← Blog

Announcing Our $20M Seed Round — Is Kernel Generation a Solved Problem?

At Standard Kernel, our vision is to build AI systems that can design and optimize the full stack of AI infrastructure, making high-performance systems software adaptive, workload-specific, and continuously improving as hardware and models evolve.

We begin at the smallest unit of compute: kernels, low-level code that execute massively parallel fundamental computations on hardware accelerators like GPUs and TPUs. Kernels are the primitives from which performance, scale, and capability emerge. By working at the boundary between models and machines, down to native chip instructions, we replace one-size-fits-all libraries with code tailored  to specific workloads and hardware configurations, to drive even better performance. GPU kernels are our first focus, but they are just the beginning.

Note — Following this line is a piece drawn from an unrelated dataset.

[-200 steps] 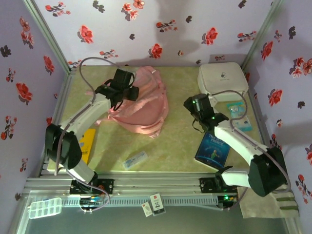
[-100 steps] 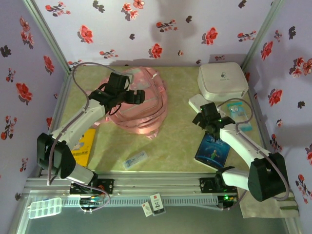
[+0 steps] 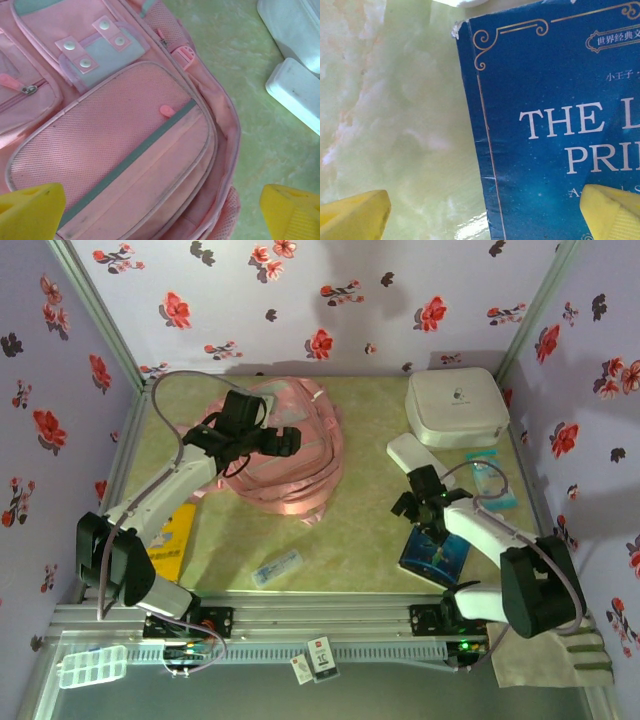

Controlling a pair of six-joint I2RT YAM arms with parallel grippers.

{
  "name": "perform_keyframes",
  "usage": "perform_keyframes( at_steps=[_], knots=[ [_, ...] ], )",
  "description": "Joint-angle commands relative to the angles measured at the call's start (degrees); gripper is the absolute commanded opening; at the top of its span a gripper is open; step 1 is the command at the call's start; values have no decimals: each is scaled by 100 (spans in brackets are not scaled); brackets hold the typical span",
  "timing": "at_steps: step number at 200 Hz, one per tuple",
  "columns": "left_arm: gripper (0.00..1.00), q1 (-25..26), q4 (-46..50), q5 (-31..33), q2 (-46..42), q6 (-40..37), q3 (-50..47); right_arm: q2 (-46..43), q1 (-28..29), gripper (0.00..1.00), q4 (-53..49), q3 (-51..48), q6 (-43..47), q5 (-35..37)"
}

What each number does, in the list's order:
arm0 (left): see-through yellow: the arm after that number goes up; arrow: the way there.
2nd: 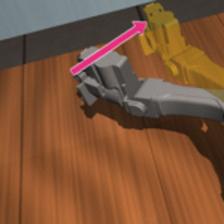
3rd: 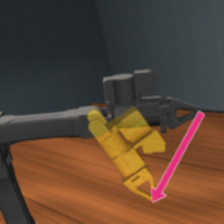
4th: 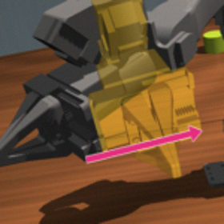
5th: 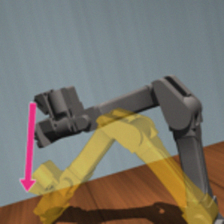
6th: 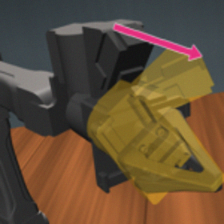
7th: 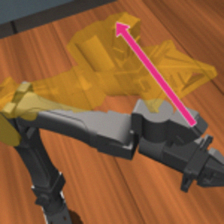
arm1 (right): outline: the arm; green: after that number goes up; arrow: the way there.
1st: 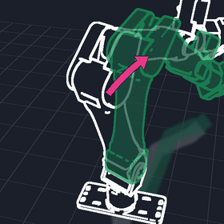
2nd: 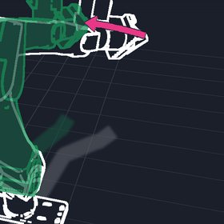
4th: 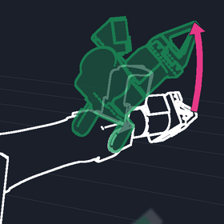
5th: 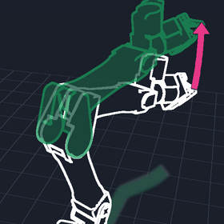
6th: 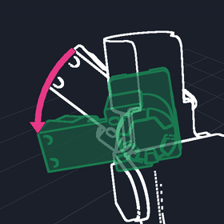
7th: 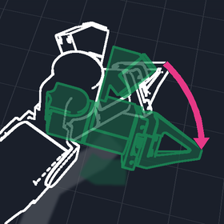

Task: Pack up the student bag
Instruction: Move the book to the center of the table.

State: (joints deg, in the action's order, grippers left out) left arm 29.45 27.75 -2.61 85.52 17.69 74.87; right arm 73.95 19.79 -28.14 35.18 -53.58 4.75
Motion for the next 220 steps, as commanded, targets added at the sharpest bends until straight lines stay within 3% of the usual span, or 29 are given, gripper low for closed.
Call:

We’re excited to share we’ve raised a $20M seed round, led by Jump Capital, with participation from General Catalyst, Felicis, Cowboy Ventures, Link Ventures, Essence VC, and an incredible group of angels and strategic partners including David M. Siegel, Jeff Dean, Jonathan Frankle, Michael Carbin, Sachin Katti, Walden Yan, CoreWeave, and Ericsson. We’re grateful for the support of people who share our belief that systems software is one of the most important frontiers in AI, and we’re excited to continue to push this work forward together.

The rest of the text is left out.